Despite being upregulated by the hepatotoxin, the administered polyphenol either had no significant effect on HO-1 or returned its expression to baseline in the liver of intoxicated rats. Interestingly, the putative stress-responsive enzyme, SIRT1, had differential effects in the liver, depending on the dosing schedule. Like endogenous antioxidants, SIRT1 is profoundly upregulated by the hepatotoxin in repeated dose studies. However, with a single dose of hepatotoxin, the enzyme is downregulated. The optimal SIRT1 expression levels, where there is minimal or no liver damage, are found in rats treated with polyphenols, either alone or in combination with a hepatotoxin. Most importantly, polyphenols tend to fine-tune SIRT1 expression towards normal in the liver of intoxicated rats in both acute and subchronic studies. Together, all these events give an impression that the cytoprotective effects of SIRT1 occur within a limited range of its expression. The catalytic activity of SIRT1 is equally important in the hepatoprotective effects of polyphenols. Synthetic SIRT1 inhibitors block and the allosteric SIRT1 activators mimic the hepatoprotective effects of polyphenols. In conclusion, it is plausible to assume that the beneficial health effects of SIRT1 activation occur within a definite range of expression. Our results and those of others strongly indicate that pharmacologic modulation of SIRT1 by STACs could be a future major step in the treatment of xenobiotic-induced hepatotoxicity (Figure 4).

Figure 4

Effects of sirtuin 1-activating compounds (STACs) and inhibitors on chemically induced hepatotoxicity. Hepatotoxins, like D-GalN/LPS and CTC, induce the formation of ROS/RNS in hepatocytes leading to oxidative stress, inflammation, and cell death. SIRT1 is activated and inhibited by stress-responsive factors and plays a dynamic role in regulating cytoprotection and apoptosis depending on the dosing schedule.
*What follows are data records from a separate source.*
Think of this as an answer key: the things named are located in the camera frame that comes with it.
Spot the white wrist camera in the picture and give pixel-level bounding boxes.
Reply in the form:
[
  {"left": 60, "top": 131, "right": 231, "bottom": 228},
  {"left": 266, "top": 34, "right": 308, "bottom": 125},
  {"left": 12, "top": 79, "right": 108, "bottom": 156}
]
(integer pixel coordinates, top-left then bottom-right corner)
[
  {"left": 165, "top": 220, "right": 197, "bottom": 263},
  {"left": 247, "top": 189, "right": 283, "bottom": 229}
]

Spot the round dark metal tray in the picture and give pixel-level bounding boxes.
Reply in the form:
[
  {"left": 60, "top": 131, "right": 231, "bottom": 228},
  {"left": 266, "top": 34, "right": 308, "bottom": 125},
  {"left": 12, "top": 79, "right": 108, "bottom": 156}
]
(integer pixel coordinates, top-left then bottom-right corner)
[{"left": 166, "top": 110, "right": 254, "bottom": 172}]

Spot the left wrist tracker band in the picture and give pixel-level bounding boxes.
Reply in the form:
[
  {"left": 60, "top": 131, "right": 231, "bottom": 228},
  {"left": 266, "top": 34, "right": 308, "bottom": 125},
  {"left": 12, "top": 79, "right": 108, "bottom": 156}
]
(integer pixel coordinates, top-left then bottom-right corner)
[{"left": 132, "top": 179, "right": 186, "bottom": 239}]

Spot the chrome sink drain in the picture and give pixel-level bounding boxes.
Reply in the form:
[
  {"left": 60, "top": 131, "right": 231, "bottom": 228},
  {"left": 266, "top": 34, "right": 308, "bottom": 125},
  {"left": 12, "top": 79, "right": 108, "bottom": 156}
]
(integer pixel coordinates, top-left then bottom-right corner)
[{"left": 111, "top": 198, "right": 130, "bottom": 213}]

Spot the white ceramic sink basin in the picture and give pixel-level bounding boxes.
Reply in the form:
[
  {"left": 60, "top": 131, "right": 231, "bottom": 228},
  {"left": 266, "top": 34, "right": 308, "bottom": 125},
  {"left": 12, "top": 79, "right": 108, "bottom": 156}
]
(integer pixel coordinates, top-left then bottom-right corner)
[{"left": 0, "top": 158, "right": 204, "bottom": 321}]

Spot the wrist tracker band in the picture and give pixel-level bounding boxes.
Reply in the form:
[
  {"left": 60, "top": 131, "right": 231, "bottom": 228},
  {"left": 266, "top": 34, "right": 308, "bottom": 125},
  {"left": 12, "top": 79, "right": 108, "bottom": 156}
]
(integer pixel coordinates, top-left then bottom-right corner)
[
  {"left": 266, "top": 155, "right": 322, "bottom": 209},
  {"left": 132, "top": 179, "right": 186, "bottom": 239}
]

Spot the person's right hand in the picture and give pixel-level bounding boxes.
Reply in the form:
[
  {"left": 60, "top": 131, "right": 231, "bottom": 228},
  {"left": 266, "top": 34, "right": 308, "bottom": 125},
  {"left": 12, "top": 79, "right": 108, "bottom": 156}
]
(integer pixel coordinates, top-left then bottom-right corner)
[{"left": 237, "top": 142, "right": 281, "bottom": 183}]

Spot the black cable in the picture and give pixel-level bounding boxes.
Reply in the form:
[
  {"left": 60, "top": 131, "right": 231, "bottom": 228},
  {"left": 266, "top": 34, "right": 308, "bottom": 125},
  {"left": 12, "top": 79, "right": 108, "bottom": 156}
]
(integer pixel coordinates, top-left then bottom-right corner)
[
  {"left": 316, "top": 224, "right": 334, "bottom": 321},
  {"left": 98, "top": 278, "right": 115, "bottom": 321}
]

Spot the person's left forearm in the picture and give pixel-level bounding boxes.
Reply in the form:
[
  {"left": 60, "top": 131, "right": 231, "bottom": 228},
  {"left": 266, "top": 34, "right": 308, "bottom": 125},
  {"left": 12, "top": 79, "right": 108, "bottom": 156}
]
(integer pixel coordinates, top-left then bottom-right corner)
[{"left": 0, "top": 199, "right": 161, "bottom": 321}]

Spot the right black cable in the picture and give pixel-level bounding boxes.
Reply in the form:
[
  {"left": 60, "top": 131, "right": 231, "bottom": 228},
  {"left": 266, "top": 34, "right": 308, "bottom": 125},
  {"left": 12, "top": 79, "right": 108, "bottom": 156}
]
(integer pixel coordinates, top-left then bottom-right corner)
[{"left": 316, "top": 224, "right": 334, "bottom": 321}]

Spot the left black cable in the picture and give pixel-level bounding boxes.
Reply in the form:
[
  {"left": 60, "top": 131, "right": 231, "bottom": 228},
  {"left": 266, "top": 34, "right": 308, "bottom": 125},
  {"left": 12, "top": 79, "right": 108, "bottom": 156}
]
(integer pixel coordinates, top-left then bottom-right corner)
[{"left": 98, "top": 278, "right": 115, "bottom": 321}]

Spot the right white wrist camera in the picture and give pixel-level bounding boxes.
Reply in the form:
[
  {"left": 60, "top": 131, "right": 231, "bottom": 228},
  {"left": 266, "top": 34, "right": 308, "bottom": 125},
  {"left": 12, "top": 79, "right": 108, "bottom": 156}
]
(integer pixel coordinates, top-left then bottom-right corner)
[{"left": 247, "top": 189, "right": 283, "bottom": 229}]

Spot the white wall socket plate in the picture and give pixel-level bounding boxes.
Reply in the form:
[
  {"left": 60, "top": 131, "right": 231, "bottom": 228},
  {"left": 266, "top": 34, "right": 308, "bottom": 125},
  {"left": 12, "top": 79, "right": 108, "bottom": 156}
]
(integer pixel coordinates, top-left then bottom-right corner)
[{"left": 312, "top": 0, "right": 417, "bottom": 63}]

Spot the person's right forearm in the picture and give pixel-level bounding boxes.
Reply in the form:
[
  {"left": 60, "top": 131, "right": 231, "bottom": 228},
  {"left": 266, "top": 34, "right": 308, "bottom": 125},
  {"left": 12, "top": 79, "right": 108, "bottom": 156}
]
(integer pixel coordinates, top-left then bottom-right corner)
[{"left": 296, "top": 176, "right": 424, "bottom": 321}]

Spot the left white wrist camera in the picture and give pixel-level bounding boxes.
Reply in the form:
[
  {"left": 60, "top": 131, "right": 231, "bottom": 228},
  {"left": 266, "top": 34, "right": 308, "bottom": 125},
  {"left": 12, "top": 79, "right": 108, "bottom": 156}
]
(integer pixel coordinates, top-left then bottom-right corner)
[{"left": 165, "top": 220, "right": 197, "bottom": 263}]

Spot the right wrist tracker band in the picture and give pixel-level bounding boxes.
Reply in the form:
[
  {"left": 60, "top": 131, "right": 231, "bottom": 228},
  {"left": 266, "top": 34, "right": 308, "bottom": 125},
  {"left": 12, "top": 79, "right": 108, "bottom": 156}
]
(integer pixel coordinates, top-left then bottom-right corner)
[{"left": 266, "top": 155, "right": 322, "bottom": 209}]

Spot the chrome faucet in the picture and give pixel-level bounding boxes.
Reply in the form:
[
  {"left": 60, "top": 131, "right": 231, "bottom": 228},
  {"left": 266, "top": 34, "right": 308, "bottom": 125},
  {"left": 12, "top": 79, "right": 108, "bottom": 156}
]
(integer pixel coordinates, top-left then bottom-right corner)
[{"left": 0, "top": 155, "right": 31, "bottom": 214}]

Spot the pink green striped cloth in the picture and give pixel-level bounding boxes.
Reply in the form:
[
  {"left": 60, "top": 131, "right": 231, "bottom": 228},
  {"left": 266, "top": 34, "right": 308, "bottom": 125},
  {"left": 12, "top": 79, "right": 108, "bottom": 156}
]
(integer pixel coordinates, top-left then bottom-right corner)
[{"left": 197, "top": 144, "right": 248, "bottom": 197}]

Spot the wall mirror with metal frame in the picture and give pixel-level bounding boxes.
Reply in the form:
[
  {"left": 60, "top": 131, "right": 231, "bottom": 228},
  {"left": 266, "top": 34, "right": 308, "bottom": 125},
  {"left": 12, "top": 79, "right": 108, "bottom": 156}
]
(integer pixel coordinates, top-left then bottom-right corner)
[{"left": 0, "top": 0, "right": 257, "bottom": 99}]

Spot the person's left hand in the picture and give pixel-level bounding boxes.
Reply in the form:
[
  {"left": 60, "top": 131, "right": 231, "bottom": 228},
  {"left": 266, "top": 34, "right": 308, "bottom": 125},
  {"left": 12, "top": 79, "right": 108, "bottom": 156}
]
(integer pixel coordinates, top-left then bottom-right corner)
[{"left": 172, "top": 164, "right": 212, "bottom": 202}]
SIRT1 activation by STACs results to a decrease of cell death and an increase in stress adaptation of hepatocytes due to the activation (↑) or the inhibition (↓) of various signaling and antioxidant molecules (not all included). These hepatoprotective effects can be blocked by administration of SIRT1 inhibitors. Blue →: activation; red ─●: inhibition; AMPK: AMP-activated protein kinase; CTC: carbon tetrachloride; D-GalN: D-galactosamine; FOXOs: forkhead homeobox type O family including FoxO1, FoxO3, and FoxO4; GADD45: growth arrest and DNA damage-inducible protein; GCL: glutamate cysteine ligase; GST: glutathione transferase; HO-1: heme oxygenase-1; IL-1/6: interleukin-1/6; iNOS: inducible nitric oxide synthase; JNK: c-Jun N-terminal kinase; LPS: lipopolysaccharide; miR-34a: microRNA-34a; NAD+: nicotinamide adenine dinucleotide; p53: tumor suppressor protein p53; PGC-1α: peroxisome proliferator-activated receptor gamma coactivator 1 alpha; Prx: peroxiredoxins; RelA/p65/NF-κB: RelA/p65 subunit of nuclear factor kappa-B; ROS: reactive oxygen species; RNS: reactive nitrogen species; SIRT1: silent information regulator (two) 1 (sirtuin 1); SOD2: superoxide dismutase 2; TNF-α: tumor necrosis factor-alpha.